REST in 14 bullet points

Roy Fielding's dissertation on REST is very abstract. With these bullet points, I hope to make REST a bit more accessible and invite you to explore further.

  • REST is protocol independent, but is most often used over the HTTP protocol.
  • REST is not tied to a specific media type (JSON for example), but it does require a media type with hypermedia capabilities, for example HTML or the Ion Hypermedia Type.
  • JSON is not a requirement of a REST API.  
  • REST uses content negotiation to select the optimal media type for the client.
  • A REST client should understand hypermedia media type(s), it should not have prior knowledge of a specific server's implementation.
  • REST forbids (and doesn't require) an OpenAPI contract.
  • REST is stateless. All information required to satisfy a request is included in the request. There is no session state.
  • REST itself does not dictate which HTTP methods to use. That is determined by the HTTP protocol, when REST is used over HTTP.
  • REST is about workflows (or modeling actions, if you prefer), not about CRUD.
  • The response of a REST server to a request is a representation of a resource. That representation does not have to match the underlying storage (a database table for example).
  • Multiple URLs can point to the same resource and that's fine.
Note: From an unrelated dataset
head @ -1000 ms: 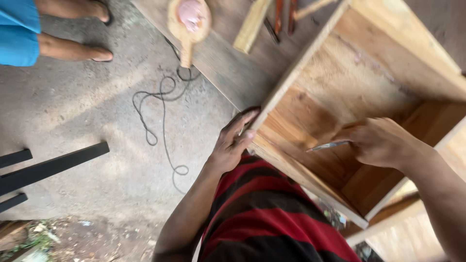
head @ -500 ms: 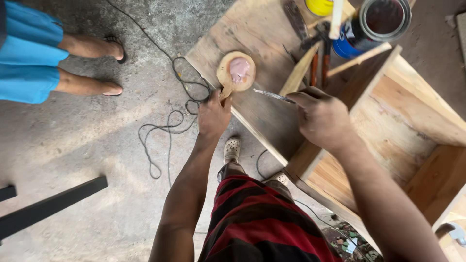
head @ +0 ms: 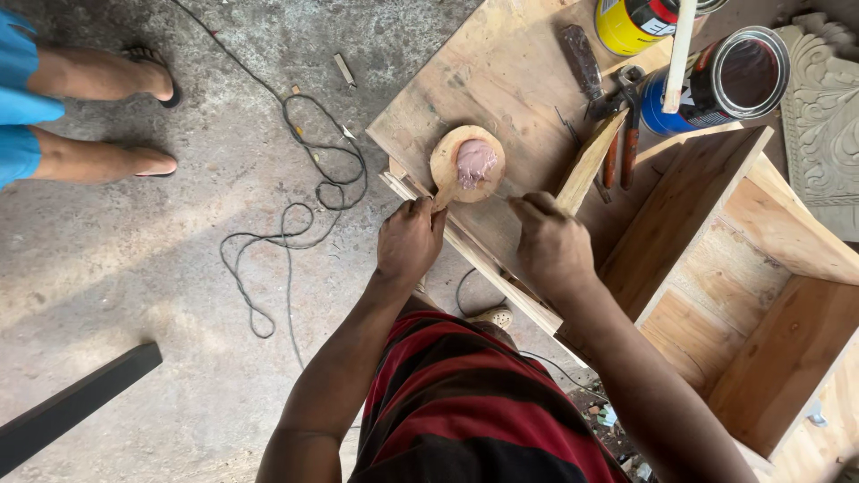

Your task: The person applies a pink-colored wood filler to the internal seams and joints of a wooden box, using a small putty knife to smooth the material into the gaps.

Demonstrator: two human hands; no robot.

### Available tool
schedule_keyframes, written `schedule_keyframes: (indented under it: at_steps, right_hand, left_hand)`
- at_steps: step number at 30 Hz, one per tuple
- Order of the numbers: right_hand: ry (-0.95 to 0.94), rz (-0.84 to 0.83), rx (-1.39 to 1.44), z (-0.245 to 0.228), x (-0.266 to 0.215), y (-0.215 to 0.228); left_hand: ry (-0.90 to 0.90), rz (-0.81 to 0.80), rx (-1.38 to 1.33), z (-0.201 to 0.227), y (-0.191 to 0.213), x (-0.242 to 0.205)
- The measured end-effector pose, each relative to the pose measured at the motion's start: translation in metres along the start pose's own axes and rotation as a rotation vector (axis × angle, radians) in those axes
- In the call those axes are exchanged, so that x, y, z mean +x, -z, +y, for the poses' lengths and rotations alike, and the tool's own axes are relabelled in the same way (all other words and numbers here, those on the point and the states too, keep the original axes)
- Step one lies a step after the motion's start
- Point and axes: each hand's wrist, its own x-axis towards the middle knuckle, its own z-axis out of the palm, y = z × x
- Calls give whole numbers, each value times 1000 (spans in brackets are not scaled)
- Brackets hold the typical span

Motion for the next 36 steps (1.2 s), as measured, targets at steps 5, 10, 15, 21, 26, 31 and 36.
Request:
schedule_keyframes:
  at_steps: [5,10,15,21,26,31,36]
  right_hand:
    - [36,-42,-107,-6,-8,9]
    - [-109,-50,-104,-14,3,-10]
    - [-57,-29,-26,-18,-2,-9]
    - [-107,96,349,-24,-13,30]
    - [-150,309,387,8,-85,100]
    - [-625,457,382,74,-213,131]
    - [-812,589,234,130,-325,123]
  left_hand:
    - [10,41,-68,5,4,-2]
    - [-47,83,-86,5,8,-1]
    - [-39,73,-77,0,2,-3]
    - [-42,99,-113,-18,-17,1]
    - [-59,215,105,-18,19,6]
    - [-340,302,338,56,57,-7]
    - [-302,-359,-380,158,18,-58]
For example: /posts/42/last-revision and /posts/42/revisions/3.
  • REST is about well-designed (user) interfaces that drive the state of the client application (hence Hypermedia as the engine of application state).
  • A REST server can 'program' a REST client through hypermedia controls without requiring changes to the client code.
  • All REST constraints together allow a server to evolve independently from the client, because there is no tight coupling.